■ Directions:
Every line that holds the word "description" needs to be copied from the data below.

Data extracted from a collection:
════════════════════

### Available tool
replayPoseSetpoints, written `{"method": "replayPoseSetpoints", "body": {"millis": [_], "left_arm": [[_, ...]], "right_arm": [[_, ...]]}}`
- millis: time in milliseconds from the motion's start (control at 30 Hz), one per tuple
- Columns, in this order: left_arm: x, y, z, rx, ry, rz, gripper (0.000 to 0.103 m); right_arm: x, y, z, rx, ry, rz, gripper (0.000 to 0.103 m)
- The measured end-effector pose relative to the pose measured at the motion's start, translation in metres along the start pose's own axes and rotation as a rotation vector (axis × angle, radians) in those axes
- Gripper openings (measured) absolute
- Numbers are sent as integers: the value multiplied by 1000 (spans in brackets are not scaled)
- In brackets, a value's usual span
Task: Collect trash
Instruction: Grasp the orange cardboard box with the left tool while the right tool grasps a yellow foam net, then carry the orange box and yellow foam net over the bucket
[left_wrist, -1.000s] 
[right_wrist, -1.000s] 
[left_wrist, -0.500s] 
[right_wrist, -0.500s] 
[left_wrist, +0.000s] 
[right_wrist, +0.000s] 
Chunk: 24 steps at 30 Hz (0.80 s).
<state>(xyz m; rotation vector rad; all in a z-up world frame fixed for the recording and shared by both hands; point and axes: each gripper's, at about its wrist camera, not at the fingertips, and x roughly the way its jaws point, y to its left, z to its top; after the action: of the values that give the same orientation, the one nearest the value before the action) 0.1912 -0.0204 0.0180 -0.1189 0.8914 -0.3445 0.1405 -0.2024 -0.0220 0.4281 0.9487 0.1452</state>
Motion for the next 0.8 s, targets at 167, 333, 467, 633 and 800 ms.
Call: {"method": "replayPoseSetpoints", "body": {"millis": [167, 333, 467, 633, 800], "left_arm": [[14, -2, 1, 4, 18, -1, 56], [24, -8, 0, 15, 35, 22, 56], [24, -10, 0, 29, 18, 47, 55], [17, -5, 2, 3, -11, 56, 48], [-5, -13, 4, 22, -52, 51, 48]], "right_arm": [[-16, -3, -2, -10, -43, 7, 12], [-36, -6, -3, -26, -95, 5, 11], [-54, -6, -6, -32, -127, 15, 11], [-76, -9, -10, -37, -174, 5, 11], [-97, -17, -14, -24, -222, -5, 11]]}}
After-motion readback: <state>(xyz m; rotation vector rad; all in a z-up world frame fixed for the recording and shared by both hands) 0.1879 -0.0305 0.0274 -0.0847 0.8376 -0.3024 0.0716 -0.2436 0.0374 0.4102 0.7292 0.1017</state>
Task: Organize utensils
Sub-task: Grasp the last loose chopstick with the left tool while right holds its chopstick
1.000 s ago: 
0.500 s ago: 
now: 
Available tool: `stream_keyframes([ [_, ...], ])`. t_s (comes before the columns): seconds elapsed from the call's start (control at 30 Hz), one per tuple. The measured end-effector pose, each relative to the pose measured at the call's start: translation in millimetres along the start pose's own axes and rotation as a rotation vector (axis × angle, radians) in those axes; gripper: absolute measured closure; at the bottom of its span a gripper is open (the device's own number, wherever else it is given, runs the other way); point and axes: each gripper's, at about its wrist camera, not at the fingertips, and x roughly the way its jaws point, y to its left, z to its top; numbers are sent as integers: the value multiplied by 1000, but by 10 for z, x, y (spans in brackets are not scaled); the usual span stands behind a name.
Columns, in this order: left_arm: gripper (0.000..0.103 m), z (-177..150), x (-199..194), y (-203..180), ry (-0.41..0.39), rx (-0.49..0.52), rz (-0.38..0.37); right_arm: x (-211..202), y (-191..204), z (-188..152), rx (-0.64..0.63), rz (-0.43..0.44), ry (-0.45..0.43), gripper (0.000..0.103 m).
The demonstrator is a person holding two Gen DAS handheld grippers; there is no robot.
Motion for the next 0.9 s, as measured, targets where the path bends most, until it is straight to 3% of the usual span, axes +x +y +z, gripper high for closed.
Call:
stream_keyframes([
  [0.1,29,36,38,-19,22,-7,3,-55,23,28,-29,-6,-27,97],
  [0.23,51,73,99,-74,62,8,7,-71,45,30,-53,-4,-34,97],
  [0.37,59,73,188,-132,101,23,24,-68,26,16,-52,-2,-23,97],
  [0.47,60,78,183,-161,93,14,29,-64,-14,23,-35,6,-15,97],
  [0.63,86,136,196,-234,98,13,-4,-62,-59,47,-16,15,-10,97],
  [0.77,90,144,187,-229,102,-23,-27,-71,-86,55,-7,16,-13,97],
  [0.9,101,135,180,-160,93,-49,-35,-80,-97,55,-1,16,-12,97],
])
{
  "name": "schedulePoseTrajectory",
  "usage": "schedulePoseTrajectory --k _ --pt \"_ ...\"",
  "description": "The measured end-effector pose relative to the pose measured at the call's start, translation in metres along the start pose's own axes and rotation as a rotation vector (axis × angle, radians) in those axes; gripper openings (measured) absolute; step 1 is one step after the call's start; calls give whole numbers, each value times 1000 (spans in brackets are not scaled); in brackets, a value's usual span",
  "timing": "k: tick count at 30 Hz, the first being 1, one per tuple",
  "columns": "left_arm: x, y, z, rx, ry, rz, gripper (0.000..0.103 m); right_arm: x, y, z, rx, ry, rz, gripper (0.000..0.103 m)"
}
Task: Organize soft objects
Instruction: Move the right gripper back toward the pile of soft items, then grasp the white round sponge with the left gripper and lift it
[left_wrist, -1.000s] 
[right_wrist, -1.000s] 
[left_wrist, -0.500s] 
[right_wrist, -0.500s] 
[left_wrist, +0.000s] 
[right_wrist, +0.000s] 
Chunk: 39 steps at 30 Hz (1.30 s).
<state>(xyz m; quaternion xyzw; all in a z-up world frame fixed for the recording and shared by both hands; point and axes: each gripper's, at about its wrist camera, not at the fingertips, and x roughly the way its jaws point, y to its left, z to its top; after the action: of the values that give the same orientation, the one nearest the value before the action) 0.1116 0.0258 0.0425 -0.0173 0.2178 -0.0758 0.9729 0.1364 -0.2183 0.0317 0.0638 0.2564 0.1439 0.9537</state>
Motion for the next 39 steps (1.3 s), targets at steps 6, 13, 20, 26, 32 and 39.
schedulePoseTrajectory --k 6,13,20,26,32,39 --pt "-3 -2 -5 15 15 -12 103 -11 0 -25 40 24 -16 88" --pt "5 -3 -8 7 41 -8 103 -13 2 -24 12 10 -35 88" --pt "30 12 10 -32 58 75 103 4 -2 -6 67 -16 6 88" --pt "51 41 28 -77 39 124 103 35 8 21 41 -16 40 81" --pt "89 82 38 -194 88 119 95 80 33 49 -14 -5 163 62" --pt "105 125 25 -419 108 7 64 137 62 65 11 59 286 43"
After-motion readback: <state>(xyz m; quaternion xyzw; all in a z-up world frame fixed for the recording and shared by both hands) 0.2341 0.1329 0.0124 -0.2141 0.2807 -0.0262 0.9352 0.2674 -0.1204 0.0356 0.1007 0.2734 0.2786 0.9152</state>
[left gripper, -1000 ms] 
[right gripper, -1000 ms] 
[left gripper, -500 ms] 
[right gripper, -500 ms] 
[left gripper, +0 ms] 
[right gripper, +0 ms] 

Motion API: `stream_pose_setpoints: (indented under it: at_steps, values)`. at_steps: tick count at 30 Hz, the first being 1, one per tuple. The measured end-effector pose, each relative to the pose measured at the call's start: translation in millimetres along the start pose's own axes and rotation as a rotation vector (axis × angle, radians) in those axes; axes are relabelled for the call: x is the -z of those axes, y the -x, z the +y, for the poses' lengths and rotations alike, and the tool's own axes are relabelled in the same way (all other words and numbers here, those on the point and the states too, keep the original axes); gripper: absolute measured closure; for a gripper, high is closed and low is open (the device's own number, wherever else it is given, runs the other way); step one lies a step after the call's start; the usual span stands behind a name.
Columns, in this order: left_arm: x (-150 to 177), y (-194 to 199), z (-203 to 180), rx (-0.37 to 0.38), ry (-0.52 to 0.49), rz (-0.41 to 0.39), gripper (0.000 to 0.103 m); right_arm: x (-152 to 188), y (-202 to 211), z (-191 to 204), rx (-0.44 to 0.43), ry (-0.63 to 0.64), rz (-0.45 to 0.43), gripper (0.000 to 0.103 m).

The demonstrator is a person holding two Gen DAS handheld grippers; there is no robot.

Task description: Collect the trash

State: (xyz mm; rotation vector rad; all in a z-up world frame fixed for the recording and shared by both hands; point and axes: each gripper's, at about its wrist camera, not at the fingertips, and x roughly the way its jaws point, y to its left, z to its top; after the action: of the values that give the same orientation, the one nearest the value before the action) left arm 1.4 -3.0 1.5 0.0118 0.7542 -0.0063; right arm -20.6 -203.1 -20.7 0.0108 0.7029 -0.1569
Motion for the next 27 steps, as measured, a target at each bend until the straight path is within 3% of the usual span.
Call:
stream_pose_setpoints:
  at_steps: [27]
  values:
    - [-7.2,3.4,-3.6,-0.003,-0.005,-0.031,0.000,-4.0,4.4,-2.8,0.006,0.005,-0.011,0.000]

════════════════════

■ Completed exercise:
  "description": "The measured end-effector pose relative to the pose measured at the call's start, translation in metres along the start pose's own axes and rotation as a rotation vector (axis × angle, radians) in those axes; gripper openings (measured) absolute; step 1 is one step after the call's start; calls give whole numbers, each value times 1000 (spans in brackets are not scaled); in brackets, a value's usual span",
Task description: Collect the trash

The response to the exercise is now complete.